Best of the season to you and yours Image

Best of the season to you and yours

By Lucas on Dec 18, 2012

By Sam Reiss 

It’s been a tragic start to what should be a jolly season, as we mourn with our neighbours the loss of 26 people, most of them young kids just six or seven, in the school shooting in Newtown, Connecticut.

The event has brought political differences roiling to the surface, with as much discussion of mental illness, gun control, sensationalist media, even movie violence as of the human scale of the heartbreak. It’s too simple to just hug your kids tighter and be grateful you’re here and not there, but realistically it’s all most of us can do — and we should do it, a lot.

Perhaps more than any year in recent memory, we enter the holiday season thoughtfully, maybe even a little somberly, and try to keep those poor kids and their brave teachers in our hearts in the days and weeks to come. I do hope we never forget, but I also hope we can forget long enough in the next couple of weeks to laugh loudly, steal a kiss, express delight in a wonderful gift, stuff ourselves with turkey, or whatever brings us that unique joy that is special to this time of year. Whether you’re born lucky or not, life is short.

I always think of the holidays as a reset button, a way to wind down, celebrate, work a little less, and hopefully spend some time with loved ones before ramping up for another year. In these parts, it always feels like an accomplishment just to make it this far, a mid-point in a long winter, although we’ve been blessed with unseasonable warmth in Toronto this year.

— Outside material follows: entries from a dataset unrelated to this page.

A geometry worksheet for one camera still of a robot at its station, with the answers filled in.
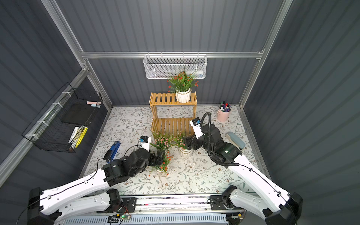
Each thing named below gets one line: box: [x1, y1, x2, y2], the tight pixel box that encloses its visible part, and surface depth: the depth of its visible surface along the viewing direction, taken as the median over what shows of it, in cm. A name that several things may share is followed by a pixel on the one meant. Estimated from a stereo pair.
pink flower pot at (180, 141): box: [169, 131, 193, 158], surface depth 84 cm
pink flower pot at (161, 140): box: [149, 130, 174, 151], surface depth 84 cm
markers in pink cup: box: [219, 100, 233, 113], surface depth 104 cm
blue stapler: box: [104, 140, 122, 164], surface depth 93 cm
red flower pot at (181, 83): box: [166, 67, 200, 104], surface depth 81 cm
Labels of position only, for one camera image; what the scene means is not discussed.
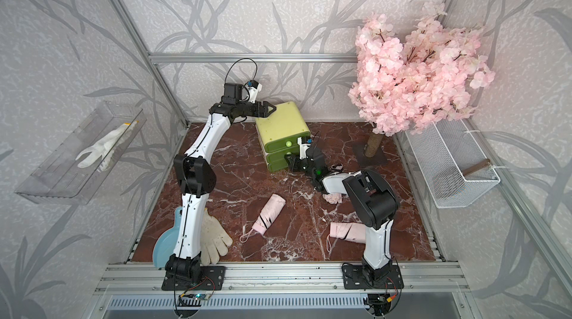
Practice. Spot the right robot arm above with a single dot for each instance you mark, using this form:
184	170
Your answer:
372	197

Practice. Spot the green middle drawer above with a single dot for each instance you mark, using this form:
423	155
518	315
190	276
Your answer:
279	155

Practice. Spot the blue dustpan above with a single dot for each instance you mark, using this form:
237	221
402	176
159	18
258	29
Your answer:
165	245

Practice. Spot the green drawer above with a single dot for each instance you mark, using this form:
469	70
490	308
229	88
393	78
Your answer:
273	141
277	164
279	155

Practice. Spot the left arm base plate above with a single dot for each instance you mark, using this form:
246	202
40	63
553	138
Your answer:
209	278

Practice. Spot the green bottom drawer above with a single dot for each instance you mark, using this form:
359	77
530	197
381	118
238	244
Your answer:
277	164

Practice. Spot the clear acrylic wall shelf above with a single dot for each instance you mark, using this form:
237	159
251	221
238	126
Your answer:
74	172

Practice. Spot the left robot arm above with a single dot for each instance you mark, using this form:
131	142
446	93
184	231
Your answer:
197	179

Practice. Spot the pink umbrella by cabinet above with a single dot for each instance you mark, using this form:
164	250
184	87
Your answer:
333	198

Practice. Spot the pink umbrella front right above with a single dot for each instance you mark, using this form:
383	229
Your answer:
351	231

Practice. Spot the aluminium front rail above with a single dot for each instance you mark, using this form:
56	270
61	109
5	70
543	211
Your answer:
282	277

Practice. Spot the brush in basket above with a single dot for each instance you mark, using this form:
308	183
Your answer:
452	180

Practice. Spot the white glove on shelf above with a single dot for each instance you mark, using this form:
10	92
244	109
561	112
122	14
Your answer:
103	150

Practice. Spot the pink umbrella left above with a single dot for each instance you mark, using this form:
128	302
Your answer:
266	218

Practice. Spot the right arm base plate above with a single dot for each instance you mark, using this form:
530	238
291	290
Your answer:
364	277

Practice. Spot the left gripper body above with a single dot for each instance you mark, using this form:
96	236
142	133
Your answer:
249	110

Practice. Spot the white wire basket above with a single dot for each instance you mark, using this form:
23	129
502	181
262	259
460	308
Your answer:
445	144

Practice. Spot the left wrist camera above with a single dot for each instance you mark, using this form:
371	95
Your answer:
252	87

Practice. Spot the pink cherry blossom tree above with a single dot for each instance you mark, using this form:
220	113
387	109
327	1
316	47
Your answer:
429	76

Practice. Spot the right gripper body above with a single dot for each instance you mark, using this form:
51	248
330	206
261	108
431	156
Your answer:
302	167

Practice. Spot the white work glove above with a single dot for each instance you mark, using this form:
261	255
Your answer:
214	240

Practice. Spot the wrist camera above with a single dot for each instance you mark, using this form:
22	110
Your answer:
252	87
304	144

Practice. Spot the green drawer cabinet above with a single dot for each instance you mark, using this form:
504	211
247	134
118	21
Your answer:
287	117

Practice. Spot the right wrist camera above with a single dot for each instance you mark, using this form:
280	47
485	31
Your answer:
304	144

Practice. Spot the green top drawer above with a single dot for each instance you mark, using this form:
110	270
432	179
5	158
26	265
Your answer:
273	141

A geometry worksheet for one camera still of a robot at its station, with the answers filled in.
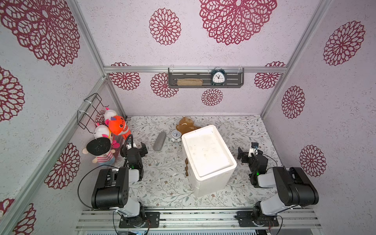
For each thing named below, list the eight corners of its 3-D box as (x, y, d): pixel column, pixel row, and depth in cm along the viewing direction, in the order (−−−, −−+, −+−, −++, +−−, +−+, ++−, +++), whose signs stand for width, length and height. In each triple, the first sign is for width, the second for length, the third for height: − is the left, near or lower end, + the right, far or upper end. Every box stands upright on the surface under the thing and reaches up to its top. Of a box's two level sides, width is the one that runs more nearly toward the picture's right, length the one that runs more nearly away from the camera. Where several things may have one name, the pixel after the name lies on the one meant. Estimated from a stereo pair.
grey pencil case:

Sometimes in this business, we get caught up in the left-brain stuff — the money, the regulations, the city planning meetings, the prognosticating and the politics — and forget what it’s really about: making homes for families, whatever shape that takes. I’m going to try to remember that this year, too.

While we grieve for those families and take comfort in our own, I am thankful that for every such tragedy, there are humanity-affirming moments that help the healing. After the Newtown massacre, Lutheran Church Charities in the Chicago area sent 10 golden retrievers along with their handlers for grieving residents to pet — which may sound nuts unless you’ve ever been comforted by a dog. Throughout Hurricane Sandy, we saw pictures of New Yorkers sharing their power so others could charge their cell phones to call family, and heard stories of cabbies ferrying around refugees.

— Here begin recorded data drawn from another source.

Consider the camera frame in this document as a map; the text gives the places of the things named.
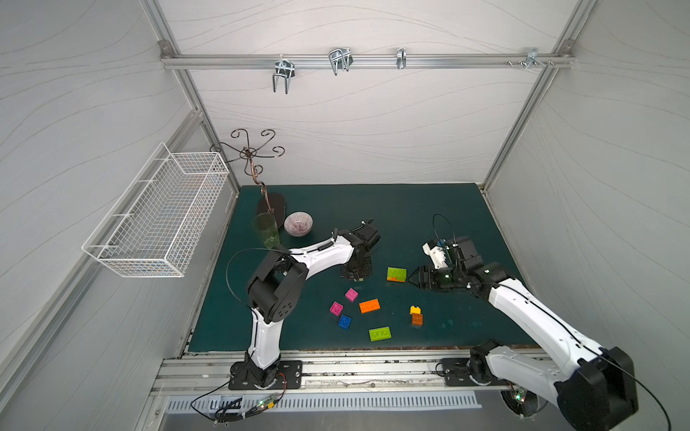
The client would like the magenta brick lower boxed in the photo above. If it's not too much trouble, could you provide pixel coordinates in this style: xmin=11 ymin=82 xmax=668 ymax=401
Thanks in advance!
xmin=330 ymin=302 xmax=344 ymax=316

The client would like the metal hook three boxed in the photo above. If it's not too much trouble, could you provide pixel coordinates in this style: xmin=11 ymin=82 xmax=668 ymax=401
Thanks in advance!
xmin=396 ymin=48 xmax=407 ymax=70

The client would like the white wire basket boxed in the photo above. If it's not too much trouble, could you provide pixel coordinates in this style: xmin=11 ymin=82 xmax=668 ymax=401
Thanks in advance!
xmin=82 ymin=143 xmax=229 ymax=278

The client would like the magenta brick upper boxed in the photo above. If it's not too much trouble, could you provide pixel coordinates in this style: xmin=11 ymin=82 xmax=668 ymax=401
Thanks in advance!
xmin=345 ymin=288 xmax=359 ymax=302

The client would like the striped ceramic bowl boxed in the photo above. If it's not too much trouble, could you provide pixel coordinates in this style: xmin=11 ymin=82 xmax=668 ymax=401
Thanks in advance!
xmin=284 ymin=212 xmax=314 ymax=238

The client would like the metal hook four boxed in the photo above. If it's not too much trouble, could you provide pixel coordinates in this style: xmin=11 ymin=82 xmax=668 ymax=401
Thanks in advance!
xmin=506 ymin=48 xmax=555 ymax=70

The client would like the wide lime green brick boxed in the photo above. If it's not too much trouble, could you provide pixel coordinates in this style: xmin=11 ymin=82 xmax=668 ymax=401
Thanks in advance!
xmin=368 ymin=327 xmax=392 ymax=342

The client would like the green plastic cup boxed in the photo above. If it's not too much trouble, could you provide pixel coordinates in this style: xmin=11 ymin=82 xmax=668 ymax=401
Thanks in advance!
xmin=252 ymin=213 xmax=280 ymax=249

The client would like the metal hook one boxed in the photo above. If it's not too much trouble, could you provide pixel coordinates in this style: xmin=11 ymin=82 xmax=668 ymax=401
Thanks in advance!
xmin=272 ymin=59 xmax=296 ymax=94

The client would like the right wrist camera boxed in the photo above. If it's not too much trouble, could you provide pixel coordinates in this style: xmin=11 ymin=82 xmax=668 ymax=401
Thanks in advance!
xmin=422 ymin=241 xmax=448 ymax=269

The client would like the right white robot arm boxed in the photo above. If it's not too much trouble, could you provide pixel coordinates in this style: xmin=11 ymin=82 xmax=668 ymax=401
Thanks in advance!
xmin=408 ymin=237 xmax=639 ymax=430

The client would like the magenta brick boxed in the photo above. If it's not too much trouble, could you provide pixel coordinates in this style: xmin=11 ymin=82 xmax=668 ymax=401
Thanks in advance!
xmin=330 ymin=302 xmax=344 ymax=316
xmin=345 ymin=288 xmax=359 ymax=302

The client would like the metal hook two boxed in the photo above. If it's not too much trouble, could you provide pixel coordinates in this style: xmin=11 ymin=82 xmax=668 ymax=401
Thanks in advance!
xmin=328 ymin=48 xmax=353 ymax=75

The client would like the metal hook stand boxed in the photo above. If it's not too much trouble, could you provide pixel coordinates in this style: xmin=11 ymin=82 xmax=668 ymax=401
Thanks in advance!
xmin=210 ymin=128 xmax=287 ymax=229

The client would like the aluminium cross bar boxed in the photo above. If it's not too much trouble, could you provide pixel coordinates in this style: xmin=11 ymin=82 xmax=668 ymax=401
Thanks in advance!
xmin=161 ymin=52 xmax=575 ymax=71

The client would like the orange 2x3 brick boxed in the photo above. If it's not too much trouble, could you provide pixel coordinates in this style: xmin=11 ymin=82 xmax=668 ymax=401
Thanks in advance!
xmin=359 ymin=299 xmax=381 ymax=314

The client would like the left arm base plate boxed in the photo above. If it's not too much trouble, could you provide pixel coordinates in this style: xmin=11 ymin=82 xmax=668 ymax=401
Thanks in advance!
xmin=228 ymin=359 xmax=303 ymax=391

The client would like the blue brick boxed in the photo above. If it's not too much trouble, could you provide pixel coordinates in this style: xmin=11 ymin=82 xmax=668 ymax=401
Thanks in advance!
xmin=338 ymin=315 xmax=352 ymax=330

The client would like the long lime green brick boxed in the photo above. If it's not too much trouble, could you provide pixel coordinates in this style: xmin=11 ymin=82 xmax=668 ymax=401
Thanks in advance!
xmin=386 ymin=267 xmax=407 ymax=280

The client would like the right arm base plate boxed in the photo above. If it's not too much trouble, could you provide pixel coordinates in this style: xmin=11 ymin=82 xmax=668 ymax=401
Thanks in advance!
xmin=434 ymin=358 xmax=510 ymax=388

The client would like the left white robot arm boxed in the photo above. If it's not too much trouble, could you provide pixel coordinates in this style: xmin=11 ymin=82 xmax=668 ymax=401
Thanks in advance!
xmin=246 ymin=221 xmax=380 ymax=375

Ottawa committed to a quarter million in support of victims of Typhoon Bopha in the Philippines, and to provide further assistance until basic human needs are met. Dalhousie University in Nova Scotia installed a puppy room for stressed-out students (I told you that was powerful stuff). Toronto’s “Gitchhiker” Mark McIntyre hitched across the country in his underwear to raise money for testicular cancer. A team of designers in Montreal whose goal was to bring magic to everyday events installed swings next to a bus stop, which play a tune and light up only when they move in unison. (Gotta love a good visual metaphor!) ‘Peggers swapped guns for cameras in the Pixels for Pistols program. Even the “pouring it forward” movement of treating the people behind you at the drive-through to a double-double warmed my heart.

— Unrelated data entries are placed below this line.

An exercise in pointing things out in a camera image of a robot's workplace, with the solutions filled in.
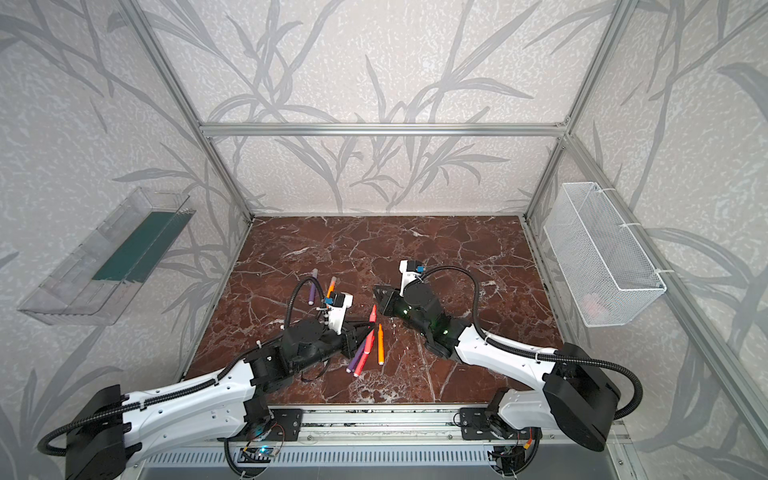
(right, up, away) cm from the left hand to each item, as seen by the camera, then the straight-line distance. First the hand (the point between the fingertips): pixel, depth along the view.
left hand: (375, 328), depth 73 cm
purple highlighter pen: (-23, +4, +26) cm, 35 cm away
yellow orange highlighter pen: (0, -9, +14) cm, 16 cm away
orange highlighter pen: (-17, +6, +26) cm, 32 cm away
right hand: (-1, +10, +3) cm, 10 cm away
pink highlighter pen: (0, +3, +1) cm, 3 cm away
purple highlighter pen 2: (-6, -12, +11) cm, 18 cm away
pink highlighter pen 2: (-2, -5, 0) cm, 6 cm away
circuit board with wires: (-29, -30, -1) cm, 42 cm away
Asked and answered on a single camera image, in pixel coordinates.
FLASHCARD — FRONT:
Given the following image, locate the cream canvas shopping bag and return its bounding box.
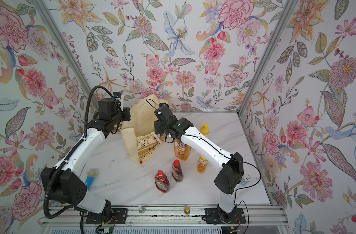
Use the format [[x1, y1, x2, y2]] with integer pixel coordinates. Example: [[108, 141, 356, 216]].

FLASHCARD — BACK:
[[120, 94, 165, 167]]

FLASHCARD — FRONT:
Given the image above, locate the large orange pump soap bottle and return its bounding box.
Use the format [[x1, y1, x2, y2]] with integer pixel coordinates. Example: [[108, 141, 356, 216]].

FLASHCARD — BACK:
[[174, 139, 191, 161]]

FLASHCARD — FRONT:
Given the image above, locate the red Fairy dish soap bottle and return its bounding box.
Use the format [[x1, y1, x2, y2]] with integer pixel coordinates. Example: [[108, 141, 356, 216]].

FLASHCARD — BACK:
[[154, 170, 170, 193]]

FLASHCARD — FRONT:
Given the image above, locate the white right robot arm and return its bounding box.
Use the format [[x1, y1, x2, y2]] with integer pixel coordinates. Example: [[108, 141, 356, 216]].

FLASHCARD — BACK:
[[154, 103, 244, 219]]

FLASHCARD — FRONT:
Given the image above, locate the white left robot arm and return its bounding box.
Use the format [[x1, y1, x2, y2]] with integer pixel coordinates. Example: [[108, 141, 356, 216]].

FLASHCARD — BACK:
[[40, 97, 131, 219]]

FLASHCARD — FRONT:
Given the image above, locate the orange bottle yellow cap rear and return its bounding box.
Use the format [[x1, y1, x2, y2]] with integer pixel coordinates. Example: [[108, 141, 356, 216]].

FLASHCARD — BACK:
[[200, 123, 210, 136]]

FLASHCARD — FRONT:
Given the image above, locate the orange bottle yellow cap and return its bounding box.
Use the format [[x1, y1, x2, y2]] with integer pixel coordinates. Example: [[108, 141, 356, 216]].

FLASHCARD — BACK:
[[196, 155, 208, 174], [200, 123, 210, 136]]

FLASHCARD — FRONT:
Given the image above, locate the orange bottle yellow cap front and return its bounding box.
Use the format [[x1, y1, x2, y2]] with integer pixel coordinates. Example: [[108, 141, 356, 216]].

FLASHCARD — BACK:
[[196, 155, 208, 174]]

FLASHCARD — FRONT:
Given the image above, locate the blue tube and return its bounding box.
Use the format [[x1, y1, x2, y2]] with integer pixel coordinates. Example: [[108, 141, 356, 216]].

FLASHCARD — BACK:
[[85, 168, 99, 190]]

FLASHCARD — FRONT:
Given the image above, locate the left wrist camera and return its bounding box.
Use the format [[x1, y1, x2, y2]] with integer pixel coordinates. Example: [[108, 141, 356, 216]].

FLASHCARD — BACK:
[[113, 92, 123, 111]]

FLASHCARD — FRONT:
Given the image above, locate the black corrugated cable conduit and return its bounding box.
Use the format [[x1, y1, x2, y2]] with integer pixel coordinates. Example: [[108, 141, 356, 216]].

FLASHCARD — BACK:
[[43, 85, 115, 219]]

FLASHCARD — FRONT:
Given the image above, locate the aluminium corner post left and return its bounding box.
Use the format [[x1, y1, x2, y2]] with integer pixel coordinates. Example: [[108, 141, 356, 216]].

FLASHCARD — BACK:
[[32, 0, 92, 96]]

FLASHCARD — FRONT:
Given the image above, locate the aluminium corner post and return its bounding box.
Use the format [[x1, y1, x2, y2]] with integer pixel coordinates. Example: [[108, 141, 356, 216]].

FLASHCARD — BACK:
[[237, 0, 297, 119], [32, 0, 92, 96]]

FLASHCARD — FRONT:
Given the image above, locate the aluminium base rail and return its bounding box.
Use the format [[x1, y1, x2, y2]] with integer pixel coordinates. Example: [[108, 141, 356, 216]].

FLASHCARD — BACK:
[[38, 204, 292, 234]]

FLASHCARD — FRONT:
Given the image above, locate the aluminium corner post right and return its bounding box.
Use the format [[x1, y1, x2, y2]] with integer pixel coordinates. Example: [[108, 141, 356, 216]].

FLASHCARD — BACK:
[[237, 0, 297, 119]]

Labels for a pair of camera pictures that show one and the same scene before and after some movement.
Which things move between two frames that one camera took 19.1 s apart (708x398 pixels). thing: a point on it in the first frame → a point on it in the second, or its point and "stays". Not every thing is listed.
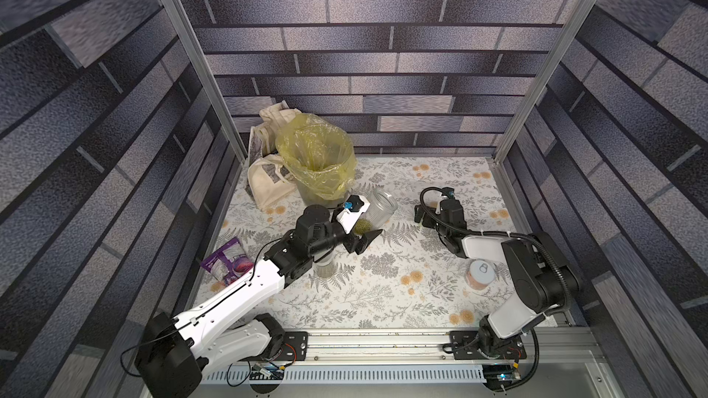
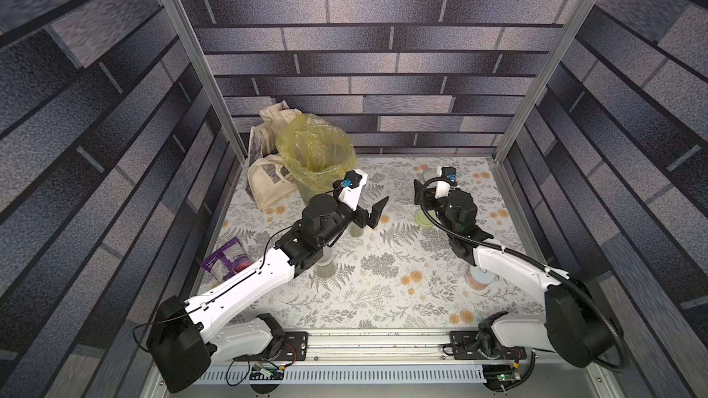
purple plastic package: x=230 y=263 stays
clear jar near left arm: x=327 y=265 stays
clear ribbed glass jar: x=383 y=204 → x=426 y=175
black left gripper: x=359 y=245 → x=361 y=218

There is a lot of good in the world, and I hope we remember that while the real estate and home building industries are exciting, potentially lucrative, and for some of us a life’s work, they’re not everything.

That’s it for us until the New Year, so we at The Toronto Star’s NewinHomes.com wish you and yours every blessing this season. Hug your kids, enjoy your magic moments, and may 2013 bring you all good things.